What is needed: Images excepted, the data below must be repeated exactly.

------ Data supplied ------

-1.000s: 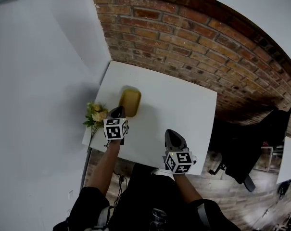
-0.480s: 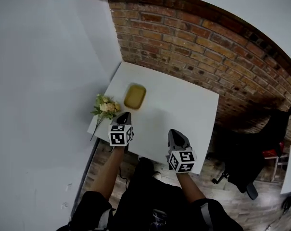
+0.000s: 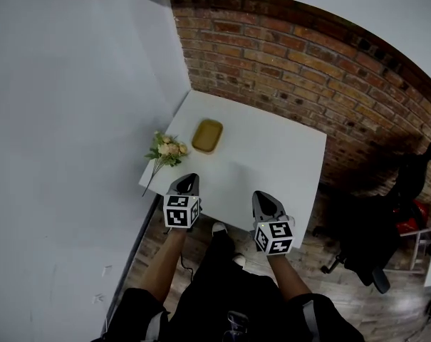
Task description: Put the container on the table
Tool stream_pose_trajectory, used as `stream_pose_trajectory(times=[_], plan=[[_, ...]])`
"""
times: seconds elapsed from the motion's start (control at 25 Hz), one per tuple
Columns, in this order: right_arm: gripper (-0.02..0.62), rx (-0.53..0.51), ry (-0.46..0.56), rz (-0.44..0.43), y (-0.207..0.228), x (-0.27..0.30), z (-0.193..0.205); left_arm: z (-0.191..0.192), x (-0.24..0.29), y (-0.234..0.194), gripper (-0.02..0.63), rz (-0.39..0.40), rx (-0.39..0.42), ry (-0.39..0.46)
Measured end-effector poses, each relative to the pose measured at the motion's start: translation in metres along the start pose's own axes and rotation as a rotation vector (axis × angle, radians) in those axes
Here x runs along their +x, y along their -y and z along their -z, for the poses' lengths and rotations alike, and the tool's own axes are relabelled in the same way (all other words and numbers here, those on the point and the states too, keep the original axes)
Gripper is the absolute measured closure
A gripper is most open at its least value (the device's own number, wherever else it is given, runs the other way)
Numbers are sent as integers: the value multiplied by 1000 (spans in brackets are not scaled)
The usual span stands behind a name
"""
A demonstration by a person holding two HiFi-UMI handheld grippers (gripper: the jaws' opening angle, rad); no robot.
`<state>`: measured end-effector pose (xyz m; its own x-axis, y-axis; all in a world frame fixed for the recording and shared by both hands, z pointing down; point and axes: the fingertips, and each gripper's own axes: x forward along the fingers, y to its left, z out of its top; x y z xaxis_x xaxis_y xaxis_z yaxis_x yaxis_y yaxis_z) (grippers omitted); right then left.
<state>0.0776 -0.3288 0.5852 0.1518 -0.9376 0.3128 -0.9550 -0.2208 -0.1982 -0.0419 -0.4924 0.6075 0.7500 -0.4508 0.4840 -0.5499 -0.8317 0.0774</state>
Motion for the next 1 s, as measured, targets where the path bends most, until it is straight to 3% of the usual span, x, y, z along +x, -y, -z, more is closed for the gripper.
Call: stream_pose_trajectory(times=[0.44, 1.0], plan=[[572, -17, -23, -19, -17, -34, 28, 35, -49, 35, 583, 19, -13, 26], [572, -38, -15, -25, -18, -43, 23, 37, -64, 41, 583, 3, -27, 56]])
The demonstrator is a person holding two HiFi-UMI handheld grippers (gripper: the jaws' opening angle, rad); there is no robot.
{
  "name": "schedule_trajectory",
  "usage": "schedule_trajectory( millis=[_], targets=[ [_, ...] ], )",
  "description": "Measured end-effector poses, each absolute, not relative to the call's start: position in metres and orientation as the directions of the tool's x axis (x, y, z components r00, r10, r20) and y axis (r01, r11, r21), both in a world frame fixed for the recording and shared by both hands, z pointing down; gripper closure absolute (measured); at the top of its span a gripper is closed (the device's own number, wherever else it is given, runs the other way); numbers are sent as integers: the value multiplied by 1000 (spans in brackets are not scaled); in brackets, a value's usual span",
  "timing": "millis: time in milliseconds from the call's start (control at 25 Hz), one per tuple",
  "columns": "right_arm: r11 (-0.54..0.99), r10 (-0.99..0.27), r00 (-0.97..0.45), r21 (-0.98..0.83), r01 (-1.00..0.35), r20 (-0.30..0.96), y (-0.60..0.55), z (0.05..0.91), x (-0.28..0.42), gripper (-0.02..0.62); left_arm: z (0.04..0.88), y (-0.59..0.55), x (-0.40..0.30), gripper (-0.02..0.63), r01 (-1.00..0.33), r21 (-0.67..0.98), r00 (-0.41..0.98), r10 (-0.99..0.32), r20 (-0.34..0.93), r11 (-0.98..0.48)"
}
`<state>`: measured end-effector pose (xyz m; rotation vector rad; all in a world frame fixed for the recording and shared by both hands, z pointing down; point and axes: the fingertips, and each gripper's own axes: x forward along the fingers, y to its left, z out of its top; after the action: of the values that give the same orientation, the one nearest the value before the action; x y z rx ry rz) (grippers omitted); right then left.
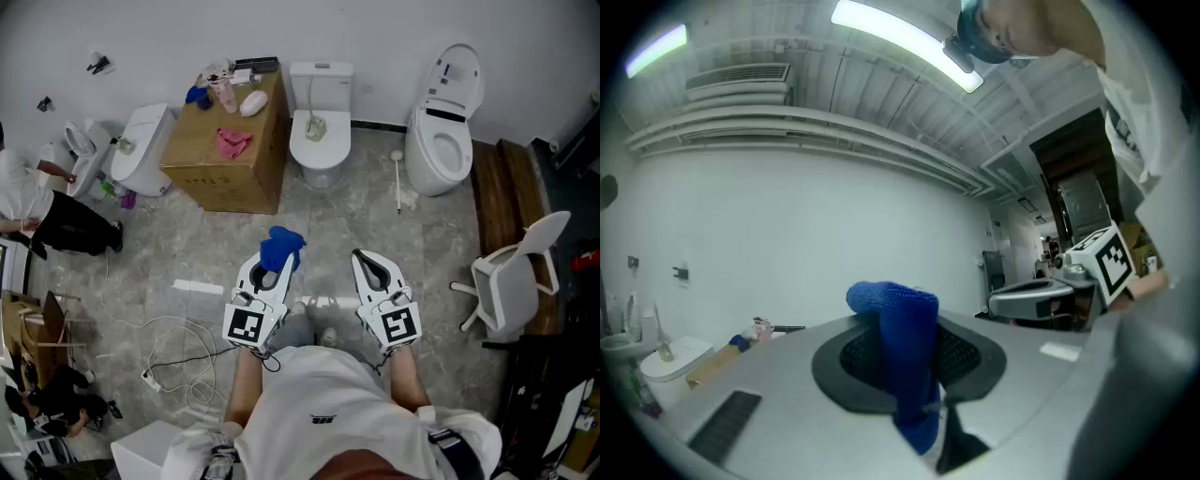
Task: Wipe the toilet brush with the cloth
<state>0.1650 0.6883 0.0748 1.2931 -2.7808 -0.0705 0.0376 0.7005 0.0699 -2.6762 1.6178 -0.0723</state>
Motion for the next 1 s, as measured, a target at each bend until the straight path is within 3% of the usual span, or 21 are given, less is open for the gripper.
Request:
schedule_trajectory(
  millis=[440,1000],
  targets=[
    [651,-758,-652,80,-755,17,658,88,156,600,78,672,27,514,-889,-41,456,-890,21,-457],
    [646,-763,-640,98,-757,86,519,107,100,600,85,527,-37,515,-878,1,479,-878,7,-479]
  ],
)
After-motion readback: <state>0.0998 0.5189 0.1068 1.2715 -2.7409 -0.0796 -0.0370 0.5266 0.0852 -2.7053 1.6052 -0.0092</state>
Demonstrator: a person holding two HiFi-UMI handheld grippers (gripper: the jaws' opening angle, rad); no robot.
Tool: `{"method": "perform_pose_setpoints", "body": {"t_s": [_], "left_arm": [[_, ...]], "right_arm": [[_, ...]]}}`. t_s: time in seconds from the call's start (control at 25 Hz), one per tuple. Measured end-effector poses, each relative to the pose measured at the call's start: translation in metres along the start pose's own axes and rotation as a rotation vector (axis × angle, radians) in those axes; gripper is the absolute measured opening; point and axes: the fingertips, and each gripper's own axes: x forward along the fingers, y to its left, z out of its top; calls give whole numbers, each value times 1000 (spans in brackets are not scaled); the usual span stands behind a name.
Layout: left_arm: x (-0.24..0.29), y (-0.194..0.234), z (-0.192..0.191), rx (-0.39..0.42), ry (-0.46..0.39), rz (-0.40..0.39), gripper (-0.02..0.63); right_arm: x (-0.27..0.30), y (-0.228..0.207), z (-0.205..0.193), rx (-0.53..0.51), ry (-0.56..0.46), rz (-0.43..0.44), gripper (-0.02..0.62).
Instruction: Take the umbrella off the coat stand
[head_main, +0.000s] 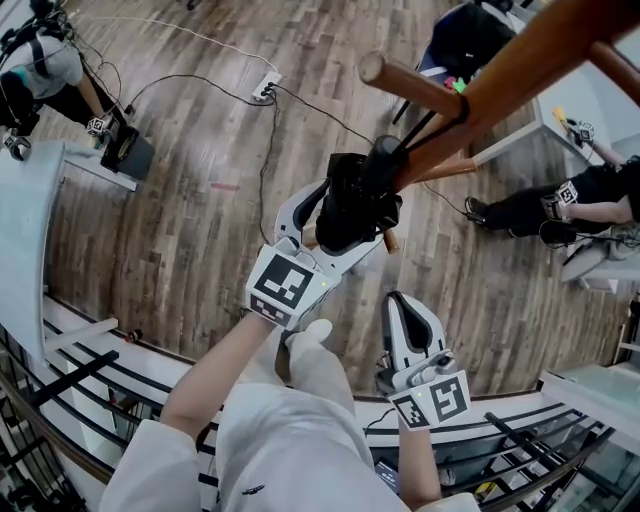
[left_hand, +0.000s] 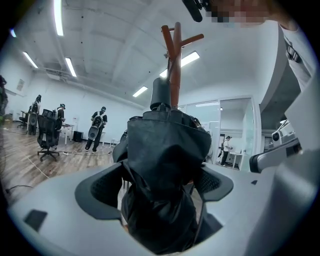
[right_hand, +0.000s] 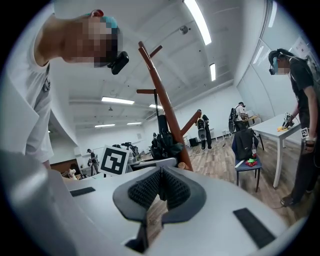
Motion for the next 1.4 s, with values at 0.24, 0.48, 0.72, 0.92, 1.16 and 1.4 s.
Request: {"method": "perform_pose_setpoints", "body": {"t_s": [0.24,0.48,0.72,0.92,1.16,1.4], "left_arm": [[14,5,0,-32,-24,-22,416],[22,4,-1,1,-17,-40,414],[25,-2,-1,14,2,-67,300],[25,-5,0,-1,11,-82,287],[26,-5,1,-8,21,-92,281],[25,-10,-3,-25,42,-94,275]], "right_arm": [[3,-6,1,8,3,-5,35],[5,-3,-6,11,12,3,35],[6,-9,1,14,3,-3,35],[6,-16,6,13,-2,-9,35],[7,-16,9,12,-4,-4,35],[6,-17,9,11,-8,-3,35]]}}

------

Solution to the problem:
-1.000s: 
-0.480s: 
+0.000s: 
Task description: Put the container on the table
Tool stream_pose_trajectory, used as `stream_pose_trajectory(times=[_], plan=[[_, ...]])`
"""
times: seconds elapsed from the motion's start (control at 25 Hz), one per tuple
Columns, in this order: right_arm: gripper (-0.02..0.62), rx (-0.53..0.51), ry (-0.46..0.56), rz (-0.44..0.43), y (-0.207..0.228), x (-0.27..0.30), z (-0.193..0.205); left_arm: z (-0.191..0.192), x (-0.24..0.29), y (-0.234..0.194), gripper (-0.02..0.63), rz (-0.39..0.40), rx (-0.39..0.42), ry (-0.39..0.46)
Measured end-effector poses, each relative to the pose measured at the motion's start: translation in metres along the start pose's own axes and rotation as a rotation vector (axis × angle, radians) in those axes
Here x runs along their +x, y along their -y and z along their -z, for the poses' lengths and rotations alike, and the tool's own axes are relabelled in the same way (all other words and numbers here, those on the point and the states too, keep the original axes)
Gripper is the absolute measured closure
A gripper is most open at its least value (the device's own number, wherever else it is given, runs the other way)
Numbers are sent as integers: the value multiplied by 1000 (spans in brackets are not scaled)
The usual span stands behind a name
"""
A demonstration by a person holding two HiFi-UMI handheld grippers (gripper: the jaws' opening angle, rad); no robot.
`<state>`: measured end-effector pose (xyz m; its own x-axis, y-axis; all in a world frame fixed for the recording and shared by both hands, z pointing down; point and axes: the fingertips, and each gripper's own axes: x forward along the fingers, y to its left, z out of its top; x y z xaxis_x xaxis_y xaxis_z yaxis_x yaxis_y yaxis_z) (grippers omitted); right then left.
<state>0.0776 -0.3288 0.5852 0.1518 -0.9376 0.3128 -0.9550 -0.2208 -0.1982 -0.0419 -0.4924 0.6075 0.7500 -0.4508 0.4840 -0.5499 -0.8317 0.0774</state>
Motion for the next 1 s, as measured, targets where the path bends most, until it is straight to 3% of the usual span, x, y, z along +x, -y, -z, more is closed for the gripper.
Call: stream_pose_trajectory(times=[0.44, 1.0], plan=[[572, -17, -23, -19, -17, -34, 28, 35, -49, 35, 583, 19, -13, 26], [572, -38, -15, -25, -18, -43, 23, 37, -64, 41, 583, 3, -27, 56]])
The demonstrator is a person holding two HiFi-UMI handheld grippers (gripper: the jaws' opening angle, rad); there is no robot.
{
  "name": "schedule_trajectory",
  "usage": "schedule_trajectory( millis=[_], targets=[ [_, ...] ], )",
  "description": "Measured end-effector poses, each absolute, not relative to the call's start: position in metres and orientation as the directions of the tool's x axis (x, y, z components r00, r10, r20) and y axis (r01, r11, r21), both in a world frame fixed for the recording and shared by both hands, z pointing down; gripper closure absolute (measured); at the top of its span a gripper is closed (the device's own number, wherever else it is given, runs the other way); numbers are sent as integers: the value multiplied by 1000 (spans in brackets are not scaled); in brackets, a value's usual span",
  "timing": "millis: time in milliseconds from the call's start (control at 25 Hz), one per tuple",
  "columns": "right_arm: r11 (-0.54..0.99), r10 (-0.99..0.27), r00 (-0.97..0.45), r21 (-0.98..0.83), r01 (-1.00..0.35), r20 (-0.30..0.96), y (-0.60..0.55), z (0.05..0.91), x (-0.28..0.42), gripper (-0.02..0.62); left_arm: z (0.04..0.88), y (-0.59..0.55), x (-0.40..0.30), gripper (-0.02..0.63), r01 (-1.00..0.33), r21 (-0.67..0.98), r00 (-0.41..0.98), r10 (-0.99..0.32), r20 (-0.34..0.93), r11 (-0.98..0.48)"
}
`<state>`: measured end-effector pose (xyz m; rotation vector rad; all in a world frame fixed for the recording and shared by both hands, z pointing down; point and axes: the fingertips, and each gripper's own axes: x forward along the fingers, y to its left, z out of its top; after the action: of the values that give the same orientation, the one nearest the value before the action; x y z rx ry rz) (grippers omitted); right then left.
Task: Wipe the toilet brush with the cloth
<state>0.1650 0.6883 0.0748 1.2931 -2.7808 -0.0705 0.0376 0.7005 0.0699 -2.6762 1.6178 -0.0723</state>
Motion for the next 1 s, as measured, a target at each bend until the straight path is within 3% of the usual span, or 21 are given, less is open for the gripper.
Request:
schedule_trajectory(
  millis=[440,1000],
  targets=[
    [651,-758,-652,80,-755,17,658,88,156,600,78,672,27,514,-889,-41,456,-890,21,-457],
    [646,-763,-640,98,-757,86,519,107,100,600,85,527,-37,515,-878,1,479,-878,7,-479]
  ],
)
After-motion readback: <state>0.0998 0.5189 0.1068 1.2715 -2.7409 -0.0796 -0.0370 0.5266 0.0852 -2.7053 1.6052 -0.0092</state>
Demonstrator: a person holding two HiFi-UMI handheld grippers (gripper: the jaws' opening angle, rad); no robot.
Tool: `{"method": "perform_pose_setpoints", "body": {"t_s": [_], "left_arm": [[_, ...]], "right_arm": [[_, ...]]}}`. t_s: time in seconds from the call's start (control at 25 Hz), one per tuple. Measured end-effector poses, each relative to the pose measured at the call's start: translation in metres along the start pose's own axes and rotation as a rotation vector (axis × angle, radians) in those axes; gripper is the absolute measured opening; point and axes: the fingertips, and each gripper's own axes: x forward along the fingers, y to its left, z out of its top; calls give whole numbers, each value times 1000 (spans in brackets are not scaled); the usual span stands behind a name.
Layout: left_arm: x (-0.24..0.29), y (-0.194..0.234), z (-0.192..0.191), rx (-0.39..0.42), ry (-0.46..0.39), rz (-0.40..0.39), gripper (-0.02..0.63); right_arm: x (-0.27..0.30), y (-0.228..0.207), z (-0.205..0.193), rx (-0.53..0.51), ry (-0.56..0.46), rz (-0.43..0.44), gripper (-0.02..0.62).
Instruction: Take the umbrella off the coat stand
[head_main, +0.000s] 
[left_hand, +0.000s] 
[right_hand, +0.000s] 
Motion for the next 1.4 s, with values at 0.24, 0.48, 0.72, 0.92, 1.16 and 1.4 s.
Request: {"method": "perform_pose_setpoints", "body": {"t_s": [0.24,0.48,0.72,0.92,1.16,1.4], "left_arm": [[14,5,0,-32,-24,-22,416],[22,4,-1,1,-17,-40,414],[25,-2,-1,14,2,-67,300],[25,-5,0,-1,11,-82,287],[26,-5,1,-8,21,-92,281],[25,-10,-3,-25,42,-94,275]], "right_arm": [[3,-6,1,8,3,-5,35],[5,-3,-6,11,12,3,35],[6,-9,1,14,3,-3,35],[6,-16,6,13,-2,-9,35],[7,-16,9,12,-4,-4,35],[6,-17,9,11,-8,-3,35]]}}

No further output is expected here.